**WHAT THE TASK ASKS:**
Take the entries that follow and return exactly the lines from the one holding "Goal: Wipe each" through the one holding "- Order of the", both included. Nothing else is needed.

_ _ _ _ _

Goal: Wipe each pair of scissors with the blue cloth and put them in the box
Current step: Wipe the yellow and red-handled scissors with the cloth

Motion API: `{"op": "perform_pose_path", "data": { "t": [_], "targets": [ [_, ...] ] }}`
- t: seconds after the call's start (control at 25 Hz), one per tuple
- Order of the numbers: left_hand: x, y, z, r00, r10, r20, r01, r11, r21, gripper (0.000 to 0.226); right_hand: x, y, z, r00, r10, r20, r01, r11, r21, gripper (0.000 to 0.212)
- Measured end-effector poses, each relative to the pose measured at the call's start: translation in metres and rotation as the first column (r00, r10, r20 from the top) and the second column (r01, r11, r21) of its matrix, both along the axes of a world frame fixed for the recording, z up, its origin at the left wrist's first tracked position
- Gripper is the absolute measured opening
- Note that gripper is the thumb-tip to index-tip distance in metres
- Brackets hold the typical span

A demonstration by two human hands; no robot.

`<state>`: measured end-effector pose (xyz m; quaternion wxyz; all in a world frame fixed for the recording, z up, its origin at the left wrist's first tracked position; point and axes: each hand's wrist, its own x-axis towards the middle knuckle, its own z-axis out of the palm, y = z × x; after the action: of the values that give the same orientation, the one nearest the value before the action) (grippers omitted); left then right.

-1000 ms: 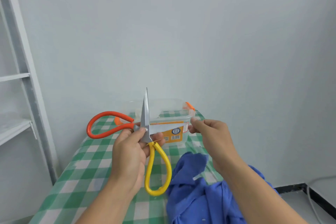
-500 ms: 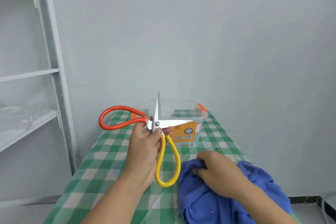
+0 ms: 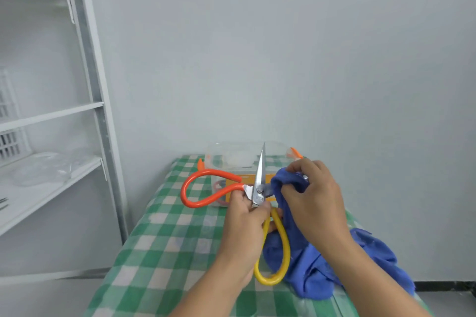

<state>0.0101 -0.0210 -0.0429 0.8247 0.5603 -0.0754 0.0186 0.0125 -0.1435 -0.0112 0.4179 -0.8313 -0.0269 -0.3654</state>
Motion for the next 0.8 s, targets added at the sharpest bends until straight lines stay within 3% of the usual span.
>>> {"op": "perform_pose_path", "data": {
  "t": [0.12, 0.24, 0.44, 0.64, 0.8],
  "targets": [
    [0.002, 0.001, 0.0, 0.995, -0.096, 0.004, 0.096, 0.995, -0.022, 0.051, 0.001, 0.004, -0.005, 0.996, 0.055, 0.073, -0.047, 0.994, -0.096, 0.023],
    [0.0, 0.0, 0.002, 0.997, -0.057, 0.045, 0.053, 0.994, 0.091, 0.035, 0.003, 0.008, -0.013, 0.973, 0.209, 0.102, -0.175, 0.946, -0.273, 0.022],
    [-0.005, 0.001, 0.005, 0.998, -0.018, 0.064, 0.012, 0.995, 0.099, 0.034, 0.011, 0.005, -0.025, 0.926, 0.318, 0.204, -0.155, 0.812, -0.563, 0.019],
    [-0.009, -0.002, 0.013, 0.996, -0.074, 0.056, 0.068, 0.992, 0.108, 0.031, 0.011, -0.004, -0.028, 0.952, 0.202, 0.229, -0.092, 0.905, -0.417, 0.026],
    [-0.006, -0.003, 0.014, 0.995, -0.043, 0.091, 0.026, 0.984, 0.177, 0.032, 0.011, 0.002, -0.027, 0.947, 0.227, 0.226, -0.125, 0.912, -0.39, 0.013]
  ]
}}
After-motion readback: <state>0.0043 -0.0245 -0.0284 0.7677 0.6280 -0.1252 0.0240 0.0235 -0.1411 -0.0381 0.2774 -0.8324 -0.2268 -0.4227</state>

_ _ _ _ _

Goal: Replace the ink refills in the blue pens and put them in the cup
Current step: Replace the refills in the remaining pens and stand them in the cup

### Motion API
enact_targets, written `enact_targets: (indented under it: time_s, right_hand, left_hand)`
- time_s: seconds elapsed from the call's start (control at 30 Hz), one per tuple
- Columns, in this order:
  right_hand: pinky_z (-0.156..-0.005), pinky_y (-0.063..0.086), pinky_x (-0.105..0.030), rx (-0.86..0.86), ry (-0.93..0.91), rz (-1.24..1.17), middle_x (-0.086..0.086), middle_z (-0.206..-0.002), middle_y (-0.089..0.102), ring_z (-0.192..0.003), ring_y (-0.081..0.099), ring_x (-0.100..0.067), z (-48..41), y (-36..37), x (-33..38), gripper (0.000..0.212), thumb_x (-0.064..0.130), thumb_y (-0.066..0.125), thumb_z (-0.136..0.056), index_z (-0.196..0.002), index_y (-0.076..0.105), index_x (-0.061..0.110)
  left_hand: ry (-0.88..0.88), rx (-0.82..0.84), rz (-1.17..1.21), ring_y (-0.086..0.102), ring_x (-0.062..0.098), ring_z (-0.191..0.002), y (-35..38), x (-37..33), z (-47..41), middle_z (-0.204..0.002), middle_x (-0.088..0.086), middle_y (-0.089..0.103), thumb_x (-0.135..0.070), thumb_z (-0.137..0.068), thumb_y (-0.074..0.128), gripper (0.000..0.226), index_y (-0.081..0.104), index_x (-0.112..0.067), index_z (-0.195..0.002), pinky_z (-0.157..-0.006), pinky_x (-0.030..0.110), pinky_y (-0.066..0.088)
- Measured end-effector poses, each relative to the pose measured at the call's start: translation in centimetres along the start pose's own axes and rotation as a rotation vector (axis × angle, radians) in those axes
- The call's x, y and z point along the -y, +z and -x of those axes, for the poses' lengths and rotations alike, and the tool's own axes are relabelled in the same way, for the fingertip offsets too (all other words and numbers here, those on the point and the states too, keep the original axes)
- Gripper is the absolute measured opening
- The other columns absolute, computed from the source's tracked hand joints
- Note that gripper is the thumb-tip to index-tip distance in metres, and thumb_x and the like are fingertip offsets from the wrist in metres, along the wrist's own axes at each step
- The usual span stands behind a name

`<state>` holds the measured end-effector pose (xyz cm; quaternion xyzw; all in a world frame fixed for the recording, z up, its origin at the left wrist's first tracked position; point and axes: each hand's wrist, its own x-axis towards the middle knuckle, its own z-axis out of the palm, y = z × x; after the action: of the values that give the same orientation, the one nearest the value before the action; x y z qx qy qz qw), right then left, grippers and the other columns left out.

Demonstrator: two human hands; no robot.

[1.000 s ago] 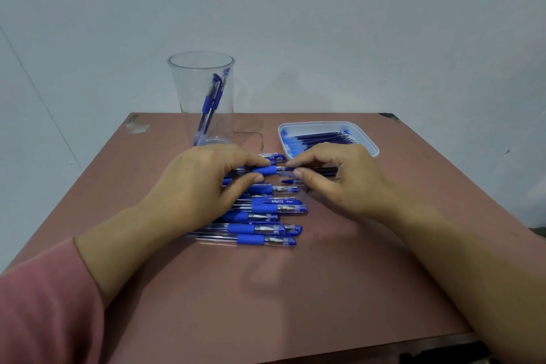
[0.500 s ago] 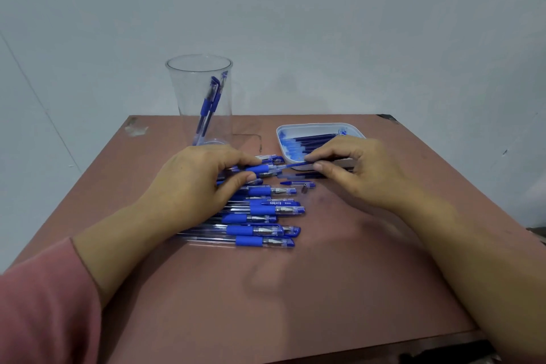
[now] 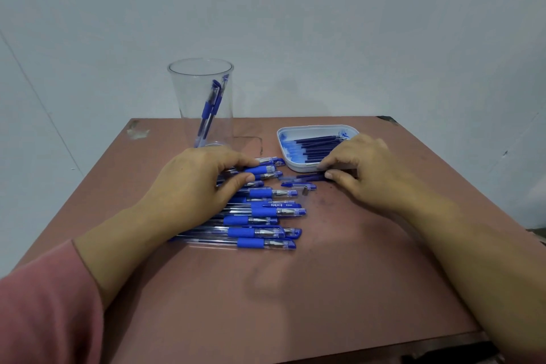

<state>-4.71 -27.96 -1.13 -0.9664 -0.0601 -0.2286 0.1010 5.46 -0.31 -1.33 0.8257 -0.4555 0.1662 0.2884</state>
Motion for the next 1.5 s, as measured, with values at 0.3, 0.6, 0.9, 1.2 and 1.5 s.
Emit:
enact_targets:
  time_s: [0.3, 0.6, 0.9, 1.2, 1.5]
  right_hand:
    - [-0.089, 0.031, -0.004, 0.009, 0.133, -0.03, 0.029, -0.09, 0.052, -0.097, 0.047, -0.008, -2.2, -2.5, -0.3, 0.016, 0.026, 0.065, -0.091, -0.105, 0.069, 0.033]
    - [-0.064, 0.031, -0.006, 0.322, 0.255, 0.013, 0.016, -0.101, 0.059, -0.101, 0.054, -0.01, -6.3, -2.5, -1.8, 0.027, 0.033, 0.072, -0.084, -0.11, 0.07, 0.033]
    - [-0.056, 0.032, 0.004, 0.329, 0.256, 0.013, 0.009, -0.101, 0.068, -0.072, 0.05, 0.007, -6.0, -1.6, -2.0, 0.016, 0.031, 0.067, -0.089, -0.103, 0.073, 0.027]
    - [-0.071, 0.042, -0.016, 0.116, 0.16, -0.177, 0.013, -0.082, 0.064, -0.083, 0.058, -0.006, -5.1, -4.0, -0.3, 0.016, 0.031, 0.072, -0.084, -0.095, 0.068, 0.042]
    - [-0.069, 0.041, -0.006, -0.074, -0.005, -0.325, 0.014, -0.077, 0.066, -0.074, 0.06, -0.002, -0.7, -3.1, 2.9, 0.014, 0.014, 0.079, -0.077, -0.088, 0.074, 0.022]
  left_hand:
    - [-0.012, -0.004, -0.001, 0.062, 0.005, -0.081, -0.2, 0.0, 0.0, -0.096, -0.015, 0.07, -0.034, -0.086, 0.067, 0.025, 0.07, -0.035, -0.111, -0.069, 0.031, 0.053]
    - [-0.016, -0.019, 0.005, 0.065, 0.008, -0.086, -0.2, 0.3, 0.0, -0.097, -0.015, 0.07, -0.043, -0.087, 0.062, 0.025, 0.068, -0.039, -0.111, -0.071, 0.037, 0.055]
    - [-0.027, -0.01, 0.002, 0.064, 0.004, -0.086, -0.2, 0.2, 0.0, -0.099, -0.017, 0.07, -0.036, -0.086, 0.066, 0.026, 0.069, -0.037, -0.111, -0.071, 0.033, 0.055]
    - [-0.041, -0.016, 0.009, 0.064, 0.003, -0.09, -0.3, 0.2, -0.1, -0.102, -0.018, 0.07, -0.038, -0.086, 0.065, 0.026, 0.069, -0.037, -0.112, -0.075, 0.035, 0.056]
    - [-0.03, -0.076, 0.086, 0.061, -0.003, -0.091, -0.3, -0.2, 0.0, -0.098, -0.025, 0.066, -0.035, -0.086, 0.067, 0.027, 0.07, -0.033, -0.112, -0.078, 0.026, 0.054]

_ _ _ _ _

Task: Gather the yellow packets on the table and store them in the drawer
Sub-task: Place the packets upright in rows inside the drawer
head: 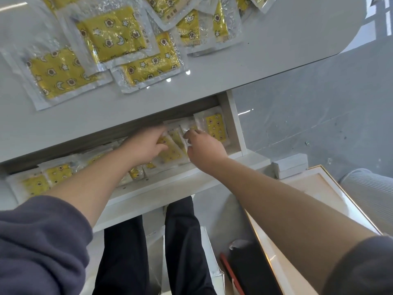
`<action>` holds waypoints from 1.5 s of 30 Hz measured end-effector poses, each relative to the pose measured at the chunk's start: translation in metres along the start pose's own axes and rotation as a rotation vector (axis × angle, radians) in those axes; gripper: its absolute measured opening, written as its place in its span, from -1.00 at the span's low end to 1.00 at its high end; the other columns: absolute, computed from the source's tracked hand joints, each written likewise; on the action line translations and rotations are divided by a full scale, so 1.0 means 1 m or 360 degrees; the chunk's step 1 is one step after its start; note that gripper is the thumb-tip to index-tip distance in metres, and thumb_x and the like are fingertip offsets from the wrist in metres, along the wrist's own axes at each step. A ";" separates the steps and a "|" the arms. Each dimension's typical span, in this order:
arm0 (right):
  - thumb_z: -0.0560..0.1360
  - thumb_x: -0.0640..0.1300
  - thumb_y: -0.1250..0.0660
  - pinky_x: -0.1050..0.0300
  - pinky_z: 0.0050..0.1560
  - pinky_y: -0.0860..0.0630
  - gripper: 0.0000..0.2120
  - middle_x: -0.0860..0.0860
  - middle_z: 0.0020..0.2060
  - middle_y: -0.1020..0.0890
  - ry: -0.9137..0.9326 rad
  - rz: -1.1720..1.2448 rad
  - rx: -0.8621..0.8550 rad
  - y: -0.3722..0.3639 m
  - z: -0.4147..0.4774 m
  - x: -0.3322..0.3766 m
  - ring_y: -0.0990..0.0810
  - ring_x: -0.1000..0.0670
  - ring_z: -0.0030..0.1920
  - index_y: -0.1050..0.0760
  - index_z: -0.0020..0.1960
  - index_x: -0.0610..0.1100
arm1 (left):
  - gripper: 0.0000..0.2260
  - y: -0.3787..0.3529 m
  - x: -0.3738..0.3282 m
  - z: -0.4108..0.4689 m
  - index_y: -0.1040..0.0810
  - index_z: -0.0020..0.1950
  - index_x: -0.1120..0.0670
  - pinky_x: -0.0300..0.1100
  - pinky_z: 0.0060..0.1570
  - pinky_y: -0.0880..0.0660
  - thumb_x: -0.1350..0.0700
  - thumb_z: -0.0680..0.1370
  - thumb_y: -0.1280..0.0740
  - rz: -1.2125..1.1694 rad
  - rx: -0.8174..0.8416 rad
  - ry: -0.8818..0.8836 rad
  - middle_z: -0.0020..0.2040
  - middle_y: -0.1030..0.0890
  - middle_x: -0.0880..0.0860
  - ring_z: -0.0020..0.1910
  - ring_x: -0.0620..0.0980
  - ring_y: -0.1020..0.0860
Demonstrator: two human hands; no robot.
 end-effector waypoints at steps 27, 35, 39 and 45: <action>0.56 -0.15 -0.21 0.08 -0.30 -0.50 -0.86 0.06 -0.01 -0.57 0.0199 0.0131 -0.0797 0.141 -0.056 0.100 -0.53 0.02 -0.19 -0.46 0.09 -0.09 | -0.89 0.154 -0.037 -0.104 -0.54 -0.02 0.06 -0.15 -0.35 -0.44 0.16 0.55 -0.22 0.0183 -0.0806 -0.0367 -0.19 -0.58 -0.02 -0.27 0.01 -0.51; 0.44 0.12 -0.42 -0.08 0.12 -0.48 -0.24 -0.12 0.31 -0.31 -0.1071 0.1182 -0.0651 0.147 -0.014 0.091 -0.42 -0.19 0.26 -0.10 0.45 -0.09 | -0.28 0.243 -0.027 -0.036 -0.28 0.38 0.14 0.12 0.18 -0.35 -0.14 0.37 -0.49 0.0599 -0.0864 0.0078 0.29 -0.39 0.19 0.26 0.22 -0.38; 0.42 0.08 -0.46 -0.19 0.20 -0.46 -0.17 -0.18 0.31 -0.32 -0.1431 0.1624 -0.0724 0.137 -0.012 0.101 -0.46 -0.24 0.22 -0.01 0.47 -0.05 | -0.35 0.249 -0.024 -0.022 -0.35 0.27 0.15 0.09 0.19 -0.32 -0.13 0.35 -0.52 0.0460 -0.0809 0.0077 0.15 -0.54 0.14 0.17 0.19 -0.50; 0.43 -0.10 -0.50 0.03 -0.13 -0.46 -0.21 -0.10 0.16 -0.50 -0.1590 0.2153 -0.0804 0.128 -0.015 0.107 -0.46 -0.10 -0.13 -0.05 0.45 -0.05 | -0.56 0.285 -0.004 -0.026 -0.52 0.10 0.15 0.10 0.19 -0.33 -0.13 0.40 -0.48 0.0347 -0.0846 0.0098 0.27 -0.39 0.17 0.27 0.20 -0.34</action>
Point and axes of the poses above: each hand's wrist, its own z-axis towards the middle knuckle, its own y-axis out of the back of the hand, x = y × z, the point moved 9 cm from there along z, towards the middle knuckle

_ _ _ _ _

**WORKED SOLUTION:**
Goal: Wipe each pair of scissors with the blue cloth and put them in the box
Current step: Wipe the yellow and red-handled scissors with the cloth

Motion API: `{"op": "perform_pose_path", "data": { "t": [_], "targets": [ [_, ...] ] }}`
- t: seconds after the call's start (control at 25 Hz), one per tuple
- Order of the numbers: left_hand: x, y, z, r00, r10, r20, r01, r11, r21, gripper (0.000 to 0.226); right_hand: x, y, z, r00, r10, r20, r01, r11, r21, gripper (0.000 to 0.212)

This is the complete answer to the exercise.